Este organismo se encarga de recopilar información estratégica, desarrollar índices de riesgo y coordinar el combate directo de siniestros, además de enfocarse no solo en la respuesta inmediata, sino también en la prevención y el monitoreo constante del territorio para proteger a las comunidades y sus recursos naturales.

El esquema operativo tiene su centro en el municipio de Apóstoles, donde una base de capacitación y una pista de 1.800 metros facilitan el despliegue de medios aéreos y terrestres. Desde 2023, esta infraestructura se fortaleció con la incorporación de la Base Regional NEA del Servicio Nacional de Manejo del Fuego, lo que permitió una colaboración estrecha entre brigadistas provinciales y nacionales.

Además, Misiones consolidó un Comando Unificado que integra a bomberos, fuerzas de seguridad, guardaparques y consorcios privados, lo que garantiza que todas las instituciones trabajen bajo directivas comunes y de manera mancomunada ante cualquier situación de emergencia.

Abandono del Gobierno nacional 

Especialistas en política económica advirtieron sobre un drástico recorte presupuestario en el organismo encargado de la prevención y el combate de incendios forestales. Según el Centro de Economía Política Argentina (CEPA) la ejecución real sufrió una caída del 81% durante el 2024, y se proyectó que el desfinanciamiento estructural mantenga la asignación de recursos un 70% por debajo de los niveles de 2023 hasta el año 2026.

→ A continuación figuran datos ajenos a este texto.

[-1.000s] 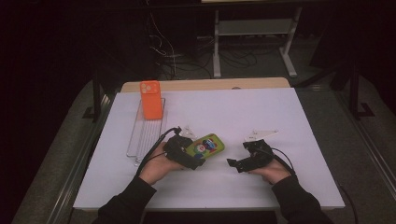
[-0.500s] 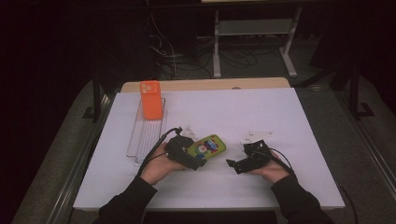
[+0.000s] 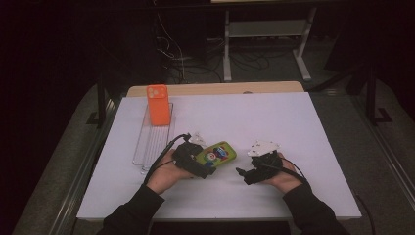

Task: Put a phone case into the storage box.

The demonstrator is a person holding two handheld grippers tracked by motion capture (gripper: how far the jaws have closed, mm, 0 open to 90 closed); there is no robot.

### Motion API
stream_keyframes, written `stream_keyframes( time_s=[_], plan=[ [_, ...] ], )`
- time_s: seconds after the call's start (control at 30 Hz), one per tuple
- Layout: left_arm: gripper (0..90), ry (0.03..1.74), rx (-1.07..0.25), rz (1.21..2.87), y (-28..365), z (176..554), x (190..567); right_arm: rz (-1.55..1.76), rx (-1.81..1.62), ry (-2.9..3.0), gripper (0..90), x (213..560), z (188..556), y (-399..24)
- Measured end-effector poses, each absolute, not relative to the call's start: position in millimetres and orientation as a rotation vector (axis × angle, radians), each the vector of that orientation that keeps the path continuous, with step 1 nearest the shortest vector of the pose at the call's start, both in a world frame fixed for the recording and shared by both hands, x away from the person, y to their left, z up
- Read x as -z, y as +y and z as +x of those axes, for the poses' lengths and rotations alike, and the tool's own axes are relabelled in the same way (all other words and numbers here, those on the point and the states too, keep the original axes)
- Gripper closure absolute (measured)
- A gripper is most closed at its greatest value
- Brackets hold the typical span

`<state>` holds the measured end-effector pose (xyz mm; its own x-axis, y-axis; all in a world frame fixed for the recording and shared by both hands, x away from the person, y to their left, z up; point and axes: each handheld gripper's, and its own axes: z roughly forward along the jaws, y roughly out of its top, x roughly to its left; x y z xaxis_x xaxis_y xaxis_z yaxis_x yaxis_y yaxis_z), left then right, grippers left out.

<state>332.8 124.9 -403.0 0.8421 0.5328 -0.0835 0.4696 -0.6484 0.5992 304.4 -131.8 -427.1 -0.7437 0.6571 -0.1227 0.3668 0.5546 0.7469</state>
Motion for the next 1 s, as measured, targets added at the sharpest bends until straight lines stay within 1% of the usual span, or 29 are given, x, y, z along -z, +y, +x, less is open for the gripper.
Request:
stream_keyframes(
  time_s=[0.67, 0.87, 1.0],
  plan=[
    [14.7, 0.708, -0.143, 2.409, 125, 333, 404, 0.542, -0.861, 2.328, 5.6, 427, 296, -120],
    [14.7, 0.726, -0.144, 2.394, 124, 332, 404, 0.458, -0.808, 2.299, 5.6, 429, 293, -117],
    [14.7, 0.703, -0.144, 2.42, 125, 333, 403, 0.403, -0.762, 2.276, 5.6, 429, 291, -115]
  ],
)
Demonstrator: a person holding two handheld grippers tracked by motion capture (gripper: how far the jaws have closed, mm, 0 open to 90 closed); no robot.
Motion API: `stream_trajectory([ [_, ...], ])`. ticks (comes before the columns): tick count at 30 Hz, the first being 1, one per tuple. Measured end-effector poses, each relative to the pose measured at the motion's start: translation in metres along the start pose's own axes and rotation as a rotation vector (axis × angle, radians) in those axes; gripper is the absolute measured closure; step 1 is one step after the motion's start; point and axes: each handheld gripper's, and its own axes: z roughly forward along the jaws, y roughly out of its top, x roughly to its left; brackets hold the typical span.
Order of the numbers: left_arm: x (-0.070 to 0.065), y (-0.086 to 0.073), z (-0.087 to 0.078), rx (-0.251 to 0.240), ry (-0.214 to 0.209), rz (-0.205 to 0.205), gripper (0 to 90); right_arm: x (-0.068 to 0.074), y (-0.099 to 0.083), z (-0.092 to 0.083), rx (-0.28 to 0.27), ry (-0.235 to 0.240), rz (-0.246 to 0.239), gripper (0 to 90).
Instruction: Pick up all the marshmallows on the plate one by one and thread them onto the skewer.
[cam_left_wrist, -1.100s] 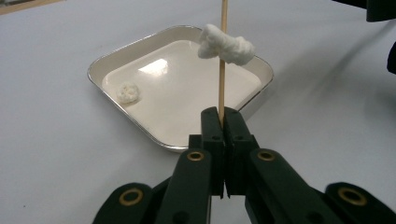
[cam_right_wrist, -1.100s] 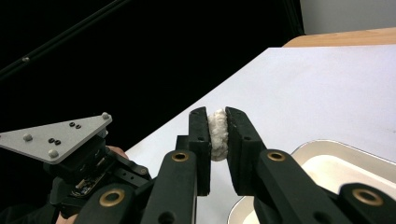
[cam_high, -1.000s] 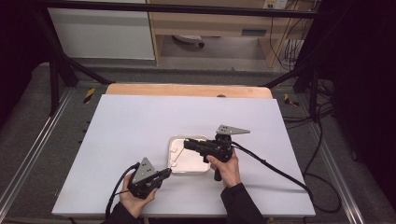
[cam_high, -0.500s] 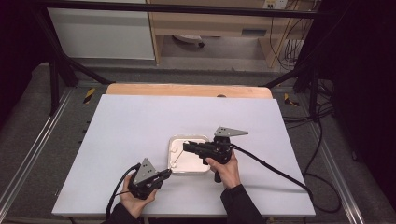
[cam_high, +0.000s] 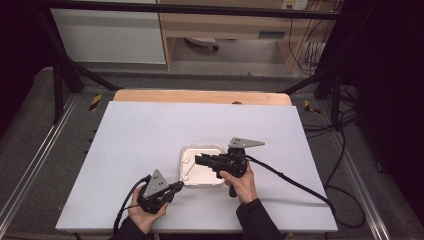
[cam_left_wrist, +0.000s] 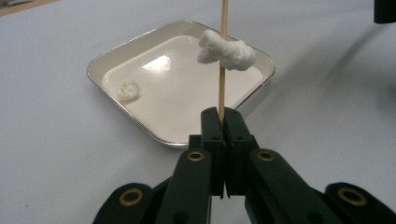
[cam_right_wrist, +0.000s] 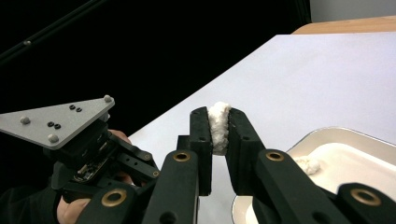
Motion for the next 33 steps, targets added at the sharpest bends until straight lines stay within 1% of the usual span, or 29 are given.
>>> stream_trajectory([
  [10, 0.0002, -0.0002, 0.0006, 0.007, 0.007, 0.011, 88.8, -0.0001, -0.0027, 0.0016, 0.014, 0.003, 0.003, 82.6],
  [17, -0.0004, 0.0009, 0.0000, 0.012, -0.003, 0.020, 88.9, 0.0000, -0.0034, 0.0022, 0.017, 0.012, 0.009, 82.7],
  [19, -0.0009, 0.0008, 0.0004, 0.017, -0.002, 0.025, 88.9, 0.0002, -0.0037, 0.0021, 0.025, 0.011, 0.008, 82.6],
  [29, -0.0001, 0.0015, 0.0008, 0.024, -0.009, 0.012, 89.0, 0.0005, -0.0052, 0.0025, 0.033, 0.014, 0.001, 82.8],
  [33, 0.0005, 0.0009, 0.0013, 0.030, -0.007, 0.014, 89.0, -0.0002, -0.0066, 0.0035, 0.041, 0.012, 0.002, 82.8],
])
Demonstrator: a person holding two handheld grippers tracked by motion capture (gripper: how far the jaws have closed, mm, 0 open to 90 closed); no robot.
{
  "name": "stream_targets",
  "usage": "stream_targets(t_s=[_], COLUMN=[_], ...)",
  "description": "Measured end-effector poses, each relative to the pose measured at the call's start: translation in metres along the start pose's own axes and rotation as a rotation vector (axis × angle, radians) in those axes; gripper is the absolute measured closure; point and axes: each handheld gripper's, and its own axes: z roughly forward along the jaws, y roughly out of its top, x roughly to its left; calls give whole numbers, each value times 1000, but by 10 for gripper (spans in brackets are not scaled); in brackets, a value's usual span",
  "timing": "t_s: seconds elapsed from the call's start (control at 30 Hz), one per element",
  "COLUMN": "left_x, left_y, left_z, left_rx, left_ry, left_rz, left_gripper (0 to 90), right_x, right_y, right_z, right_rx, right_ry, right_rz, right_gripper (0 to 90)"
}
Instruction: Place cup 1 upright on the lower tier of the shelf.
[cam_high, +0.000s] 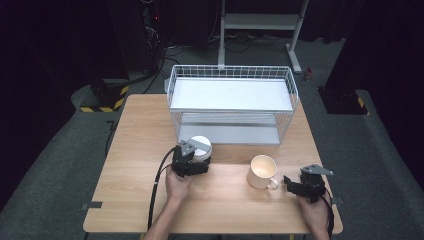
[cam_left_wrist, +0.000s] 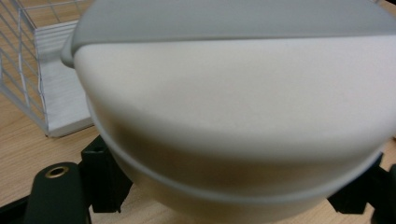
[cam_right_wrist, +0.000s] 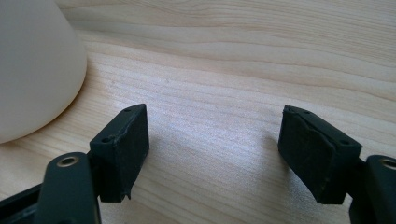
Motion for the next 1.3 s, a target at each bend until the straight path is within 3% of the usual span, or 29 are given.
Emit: stream_targets(t_s=[0.5,0.57,0.87,0.97,1.2,1.23,1.3], left_x=[6,8,10,13,17,19,20], left_y=[15,18,25,27,35,37,39], left_z=[6,8,13,14,20,21,24], left_rx=[5,-7,5,-4,9,2,8], left_ry=[-2,-14,-7,-15,0,-7,2], left_rz=[0,-25,-8,-28,-17,-39,-30], left_gripper=[192,193,193,193,192,193,193], right_x=[0,0,0,0,0,0,0], right_y=[0,0,0,0,0,0,0], right_z=[0,0,0,0,0,0,0], right_rx=[0,0,0,0,0,0,0], right_ry=[0,0,0,0,0,0,0], right_rz=[0,0,0,0,0,0,0], right_gripper=[250,250,250,250,250,250,250])
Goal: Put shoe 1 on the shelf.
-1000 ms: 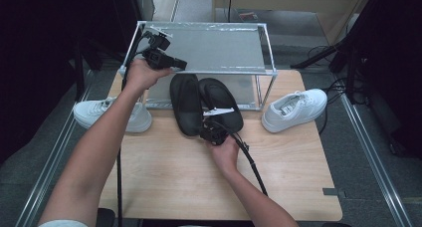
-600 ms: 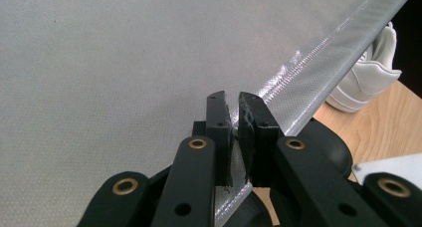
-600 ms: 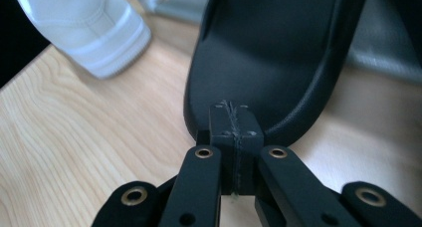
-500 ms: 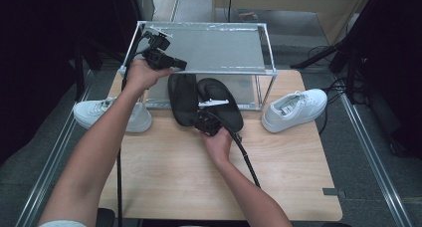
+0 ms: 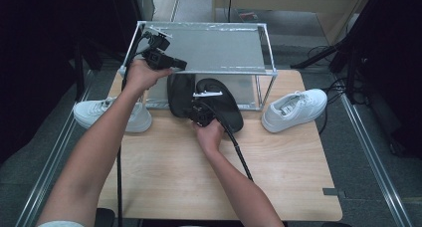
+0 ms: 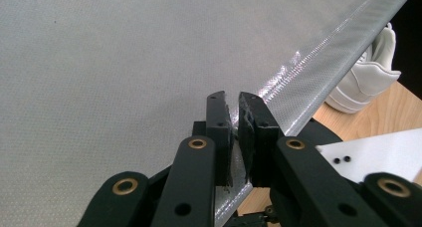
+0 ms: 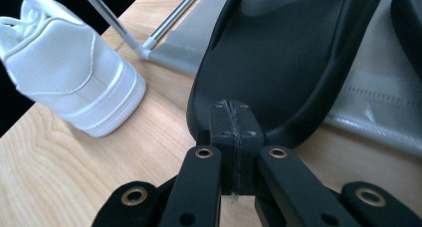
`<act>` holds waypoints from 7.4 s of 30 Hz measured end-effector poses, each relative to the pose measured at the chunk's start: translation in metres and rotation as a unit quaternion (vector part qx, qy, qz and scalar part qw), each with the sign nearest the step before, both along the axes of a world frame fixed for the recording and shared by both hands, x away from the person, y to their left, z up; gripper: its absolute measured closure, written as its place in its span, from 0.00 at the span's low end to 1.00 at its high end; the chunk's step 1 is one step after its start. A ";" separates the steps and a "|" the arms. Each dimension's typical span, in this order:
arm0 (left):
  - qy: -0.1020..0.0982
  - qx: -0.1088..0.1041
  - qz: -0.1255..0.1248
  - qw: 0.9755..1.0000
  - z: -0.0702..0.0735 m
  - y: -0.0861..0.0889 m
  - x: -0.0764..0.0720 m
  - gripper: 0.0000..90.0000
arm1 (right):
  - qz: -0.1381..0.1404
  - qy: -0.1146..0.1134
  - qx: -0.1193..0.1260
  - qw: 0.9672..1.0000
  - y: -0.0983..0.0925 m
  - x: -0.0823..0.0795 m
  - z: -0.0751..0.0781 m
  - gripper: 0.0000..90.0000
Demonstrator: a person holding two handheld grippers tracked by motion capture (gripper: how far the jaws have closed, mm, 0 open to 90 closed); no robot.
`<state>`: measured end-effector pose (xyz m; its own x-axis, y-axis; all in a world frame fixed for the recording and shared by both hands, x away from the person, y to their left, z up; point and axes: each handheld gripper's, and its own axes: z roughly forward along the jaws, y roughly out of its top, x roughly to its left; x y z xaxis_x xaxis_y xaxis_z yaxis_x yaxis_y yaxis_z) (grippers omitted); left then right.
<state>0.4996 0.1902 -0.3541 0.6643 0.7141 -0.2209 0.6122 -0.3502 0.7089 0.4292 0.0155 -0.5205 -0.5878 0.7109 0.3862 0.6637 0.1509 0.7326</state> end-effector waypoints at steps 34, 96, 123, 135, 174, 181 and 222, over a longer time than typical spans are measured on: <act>0.012 -0.012 0.002 1.000 -0.001 0.002 0.003 0.92 | 0.035 -0.018 -0.022 0.999 -0.090 -0.050 0.023 1.00; 0.008 -0.013 0.003 1.000 -0.002 0.002 0.001 0.92 | -0.021 -0.010 -0.034 0.999 -0.155 -0.041 -0.005 1.00; 0.004 -0.015 0.002 1.000 -0.002 0.002 0.001 0.92 | -0.015 -0.006 -0.022 1.000 -0.089 -0.011 -0.010 1.00; 0.011 -0.024 0.004 1.000 -0.002 0.003 0.002 0.91 | -0.005 -0.010 -0.016 1.000 -0.084 -0.012 -0.001 0.99; 0.011 -0.027 -0.026 0.999 -0.021 0.034 -0.110 0.51 | 0.111 -0.025 0.006 0.994 -0.154 -0.094 0.034 0.64; 0.024 -0.031 -0.015 0.999 -0.037 0.048 -0.132 0.50 | 0.114 -0.040 0.014 0.993 -0.172 -0.107 0.041 0.63; 0.049 0.001 0.069 0.996 -0.091 0.135 -0.130 0.50 | 0.115 -0.040 0.009 0.992 -0.183 -0.114 0.035 0.60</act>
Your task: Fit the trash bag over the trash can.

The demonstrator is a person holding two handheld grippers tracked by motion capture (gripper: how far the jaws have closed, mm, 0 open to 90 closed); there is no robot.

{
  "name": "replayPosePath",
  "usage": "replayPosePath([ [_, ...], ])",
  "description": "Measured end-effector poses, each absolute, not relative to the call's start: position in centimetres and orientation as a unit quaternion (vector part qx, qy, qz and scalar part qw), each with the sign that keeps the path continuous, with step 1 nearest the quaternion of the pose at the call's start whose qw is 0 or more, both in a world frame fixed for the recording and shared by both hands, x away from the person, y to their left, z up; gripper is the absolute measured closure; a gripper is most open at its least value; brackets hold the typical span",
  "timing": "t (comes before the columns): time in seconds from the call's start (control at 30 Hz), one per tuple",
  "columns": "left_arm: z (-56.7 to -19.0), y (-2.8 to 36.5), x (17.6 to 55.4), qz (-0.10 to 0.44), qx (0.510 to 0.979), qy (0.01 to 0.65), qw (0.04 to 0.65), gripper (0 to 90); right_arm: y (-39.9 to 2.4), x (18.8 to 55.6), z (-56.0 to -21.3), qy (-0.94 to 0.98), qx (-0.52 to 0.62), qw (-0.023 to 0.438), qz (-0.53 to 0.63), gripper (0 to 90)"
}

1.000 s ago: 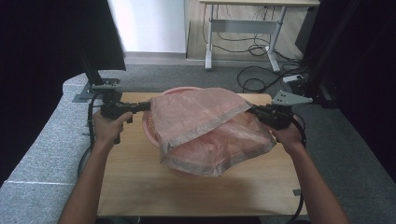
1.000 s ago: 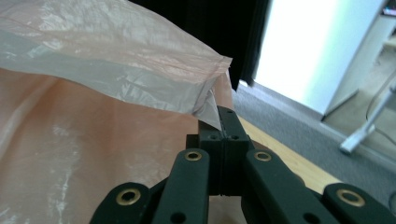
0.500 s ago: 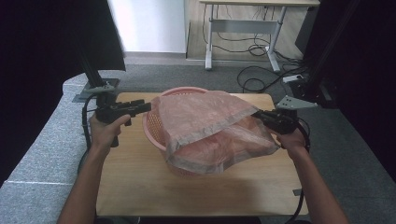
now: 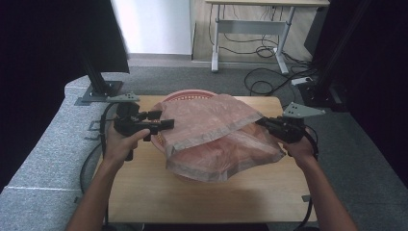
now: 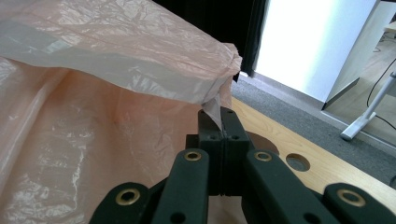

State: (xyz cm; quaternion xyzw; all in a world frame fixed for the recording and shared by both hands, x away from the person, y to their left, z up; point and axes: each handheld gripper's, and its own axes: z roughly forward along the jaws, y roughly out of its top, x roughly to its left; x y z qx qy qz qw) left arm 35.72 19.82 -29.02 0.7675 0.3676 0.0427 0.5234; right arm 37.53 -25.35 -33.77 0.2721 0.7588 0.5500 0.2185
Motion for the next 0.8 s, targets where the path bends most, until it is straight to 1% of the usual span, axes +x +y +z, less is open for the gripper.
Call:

A este ajuste se suma una sistemática subejecución de las partidas aprobadas, las cuales apenas alcanzaron el 48% en el presente ciclo, lo que debilita la capacidad operativa del servicio ante la crisis ambiental. Esta reducción de fondos ocurre en un contexto de extrema vulnerabilidad, donde el Servicio Meteorológico Nacional ya emitió alertas para dieciséis provincias argentinas que abarcan desde Buenos Aires hasta Tierra del Fuego.

La combinación de desinversión estatal y condiciones climáticas críticas genera una situación alarmante, ya que la falta de recursos técnicos y financieros dificulta la respuesta ante la propagación de incendios recurrentes que amenazan gran parte del territorio nacional. De esta manera, el ajuste presupuestario impacta directamente en la capacidad de mitigación de una emergencia que sigue con su escala en todo el país.